SYLHET, Nov 03: An export cargo complex at Osmani International Airport in Sylhet is expected to be opened at a convenient time as its construction has been completed.
To facilitate export of vegetables and other items, a modern scanner machine has been installed in the facility.
The complex will open up a new sphere of opportunities with an increase in the number of international flights from Sylhet.
But the exact date of the complex going into operation could not be ascertained as the warehouse and quarantine facility are yet to be installed.
Presently, Sylhet has five regular direct flights with London's Heathrow, two with Manchester and one each with Dubai, Sharjah and Jeddah every week.
Sylhet MAG Osmani Airport, country's third largest airport, was upgraded to an international one in the late 90s.
The terminal was extended to facilitate the services in 2006 while direct international flights were introduced in 2007.
In the same year, hajj flights started operation.
After the refuelling station was established in 2012, flight operation to the Gulf started in 2015 through the Sylhet-Dubai route.
To turn the airport into a full-fledged international one, the government has taken a mega project involving Tk 21.16 billion, which is already underway.
Prime Minister Sheikh Hasina inaugurated the first-phase work of the project in 2020.
It includes extension of the runway and construction of a new terminal and a cargo station.
Once the project is completed, the area of the airport will extend three times.

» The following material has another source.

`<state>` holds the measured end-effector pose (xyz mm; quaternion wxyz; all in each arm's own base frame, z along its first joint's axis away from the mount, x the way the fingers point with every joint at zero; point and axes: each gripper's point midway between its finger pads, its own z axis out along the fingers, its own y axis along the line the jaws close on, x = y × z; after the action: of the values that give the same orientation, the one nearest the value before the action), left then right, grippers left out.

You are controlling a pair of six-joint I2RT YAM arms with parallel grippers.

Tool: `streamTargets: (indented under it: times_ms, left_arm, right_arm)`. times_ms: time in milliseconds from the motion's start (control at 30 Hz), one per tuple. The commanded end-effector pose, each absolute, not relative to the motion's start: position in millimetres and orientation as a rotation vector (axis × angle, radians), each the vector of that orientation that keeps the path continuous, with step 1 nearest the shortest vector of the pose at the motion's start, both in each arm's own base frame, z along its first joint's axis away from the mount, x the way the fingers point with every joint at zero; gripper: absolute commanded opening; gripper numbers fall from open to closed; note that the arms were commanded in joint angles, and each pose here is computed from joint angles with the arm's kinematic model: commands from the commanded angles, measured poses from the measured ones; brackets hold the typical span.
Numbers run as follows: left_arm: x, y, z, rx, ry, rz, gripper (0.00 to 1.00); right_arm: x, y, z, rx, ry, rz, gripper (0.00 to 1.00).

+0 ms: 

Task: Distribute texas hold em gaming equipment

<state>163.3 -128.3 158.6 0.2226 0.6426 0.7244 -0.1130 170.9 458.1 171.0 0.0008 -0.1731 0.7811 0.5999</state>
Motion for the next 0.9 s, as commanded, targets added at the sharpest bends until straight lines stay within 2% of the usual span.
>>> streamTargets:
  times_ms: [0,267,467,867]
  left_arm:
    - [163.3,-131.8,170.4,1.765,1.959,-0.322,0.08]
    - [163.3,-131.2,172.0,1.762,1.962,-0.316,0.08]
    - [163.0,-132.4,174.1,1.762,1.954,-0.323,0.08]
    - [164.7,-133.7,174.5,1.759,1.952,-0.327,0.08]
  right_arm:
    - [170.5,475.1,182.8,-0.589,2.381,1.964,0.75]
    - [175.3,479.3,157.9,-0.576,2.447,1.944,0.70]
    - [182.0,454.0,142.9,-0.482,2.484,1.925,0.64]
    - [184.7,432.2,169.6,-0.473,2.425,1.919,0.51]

About 50 per cent of the work has been completed, sources said.
Business leaders hope that Sylhet would be a hub of regional trade due to the connectivity arrangement with the neighbouring northeastern states of India.
There is a good demand for Bangladeshi products like vegetables, pineapple, citrus, betel leaf, frozen fish, aromatic rice, cane products, embroidered quilts and cottage industry items in the seven-sister states.
The demand is too high in the UK as a good number of Bangladeshi community members, mostly from Sylhet region, live there.
As there is a high demand for products from Bangladesh, the exporters are now compelled to send those from Dhaka for absence of a cargo facility in Sylhet. It costs a lot for various reasons.
Director of the Sylhet Chamber of Commerce and Industry (SCCI) Hijkil Gulzar, also director of Jalalabad Vegetable and Frozen Fish Export Group, told this correspondent, "Products of Bangladesh have a good demand in the UK as well as in the Gulf states. We are expecting to start export through the Sylhet cargo facility."
But, exports to those countries will be hampered as the warehouse and quarantine facility are yet to be installed, he lamented.
SCCI President Tahmin Ahmed said the agriculture minister and the state minister for civil aviation at a meeting, organised by the SCCI last year, assured them of setting up a warehouse and certification lab to facilitate export of perishable goods; but there has been no progress in this regard.
"We want the government to establish the facility soon. Otherwise, export would be delayed further," he added.
Director of Osmani Airport Hafiz Ahmed said an explosive detection system (scanner) has been set up at the cargo complex.
Besides, an independent expert from France has recently visited the facility and approved it, he said, adding, "We are now ready to start operation of the cargo complex."